J: Well they said no. [Talking across each other a lot]

J: But is there *anything* voters can do? In a democracy.

E: In a democracy then you listen to the concerns and you see is there anything we can do do meet these concerns …

Wednesday, June 04, 2008

The sociology of abdication

David Franz’s discussion of the origins of cubicle hell closes with a useful analysis of power in businesses with egalitarian ideals:
The ideals of office equality, fluidity, and collaboration in all their forms—including servant leadership, worker empowerment, and flattened organizations—required a kind of control more diffuse and amorphous, but also more personal than the old hierarchical bureaucracy. As Tom Peters and the other management theorists of “corporate culture” saw (albeit in a more positive light), the real managerial possibility contained in the cubicle was not lower costs or even the ability of managers to watch workers more closely. It was rather the creation of a culture in which workers would feel obliged to manage themselves. With everyone visible to everyone else, managerial obligation could spread itself throughout the entire office, becoming more personal and intense at the same time.
[…]
The ideal of the cultural workplace and its embodiment in cubicles also moves against another longstanding distinction of office work—the distinction between managers and workers. The ideal of a boss-less company has not been realized on anything like the large scale the management writers dreamed of, if it has in fact been realized anywhere. However, the impulse to equality and management through culture has led to something like the opposite of the boss-less company with bosses everywhere. As the managerial role is increasingly shorn of “authoritarian” tendencies and managers adopt the stance of a servant and facilitator, the scope of demands upon ordinary workers has risen. Observation, evaluation, encouraging the proper attitude and habits in other employees—these are all managerial tasks that are supposed to be shared. Such is the nature of being a team member.

Here we see the likely root of the ridiculous aspects of corporate culture personified in The Office’s duty-avoiding Michael Scott. Team-building exercises, sensitivity training, motivational seminars: all are necessary to a workplace that pretends no one is in charge but still demands the most of its employees. These heightened demands are then masked by lofty words about empowerment.
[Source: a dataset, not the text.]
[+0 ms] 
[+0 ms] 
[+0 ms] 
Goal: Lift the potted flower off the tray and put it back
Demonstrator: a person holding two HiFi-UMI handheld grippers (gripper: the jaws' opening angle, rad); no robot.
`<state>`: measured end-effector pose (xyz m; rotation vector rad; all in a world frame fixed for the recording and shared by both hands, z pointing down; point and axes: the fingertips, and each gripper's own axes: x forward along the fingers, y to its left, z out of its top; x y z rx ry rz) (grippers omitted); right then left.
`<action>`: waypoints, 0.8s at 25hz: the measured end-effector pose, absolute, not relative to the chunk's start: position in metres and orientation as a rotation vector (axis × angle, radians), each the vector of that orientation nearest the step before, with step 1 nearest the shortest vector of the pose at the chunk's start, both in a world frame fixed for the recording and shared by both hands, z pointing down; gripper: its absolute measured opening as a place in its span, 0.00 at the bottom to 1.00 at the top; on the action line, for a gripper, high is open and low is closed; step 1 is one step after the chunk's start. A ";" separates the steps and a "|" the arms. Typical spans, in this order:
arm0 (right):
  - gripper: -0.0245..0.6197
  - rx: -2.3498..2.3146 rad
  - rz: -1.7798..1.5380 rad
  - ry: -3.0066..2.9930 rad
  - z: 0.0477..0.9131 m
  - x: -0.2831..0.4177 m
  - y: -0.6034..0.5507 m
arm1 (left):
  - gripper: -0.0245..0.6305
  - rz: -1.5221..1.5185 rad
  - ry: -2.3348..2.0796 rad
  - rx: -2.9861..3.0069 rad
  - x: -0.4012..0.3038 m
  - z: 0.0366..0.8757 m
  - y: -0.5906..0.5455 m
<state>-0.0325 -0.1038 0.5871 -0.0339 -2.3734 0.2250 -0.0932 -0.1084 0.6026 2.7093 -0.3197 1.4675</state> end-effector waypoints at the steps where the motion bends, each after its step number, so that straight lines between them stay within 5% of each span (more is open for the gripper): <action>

Such trends only aggravate a detrimental spiritualization of the workplace and the corruption of culture by the ideal of “total work.” As Joseph Pieper writes in Leisure: The Basis of Culture:
There can be no such thing in the world of "total labour" as space which is not used on principle; no such thing as a plot of ground, or a period of time withdrawn from use. There is in fact no room in the world of "total labour" either for divine worship or for a feast: because the "worker's" world, the world of "labour" rests solely upon the principle of rational utilization. A "feast day" in that world is either a pause in the midst of work(and for the sake of work, of course), or in the case of "Labour Day" or whatever feast days of the world of work may be called, it is the very principle of work that is being celebrated--once again, work stops for the sake of work, and the feast is subordinated to "work." There can of course be games, circenses, circuses--but who would think of describing that kind of mass entertainment as festal?

Perhaps workplace-focused mass entertainments like The Office are themselves signs that work unduly burdens our leisure time. The absurdities of work are so overwhelming that, without such comedic catharsis, our productivity will suffer.

Franz’s thought applies to many other areas of life in which man’s little, brief authority has been abdicated, especially authority in relation to children. The parent who tries to be a friend only transfers all of his or her anxieties about power and responsibility to the unprepared child. The hip teacher similarly forces his incapable students to become their own instructors. These flights from the office of adulthood then subject youth to the unforgiving and unwise control of their peers.

In such cases obvious hierarchy, whatever its drawbacks, is surely preferable to the unacknowledged mess of diffused power.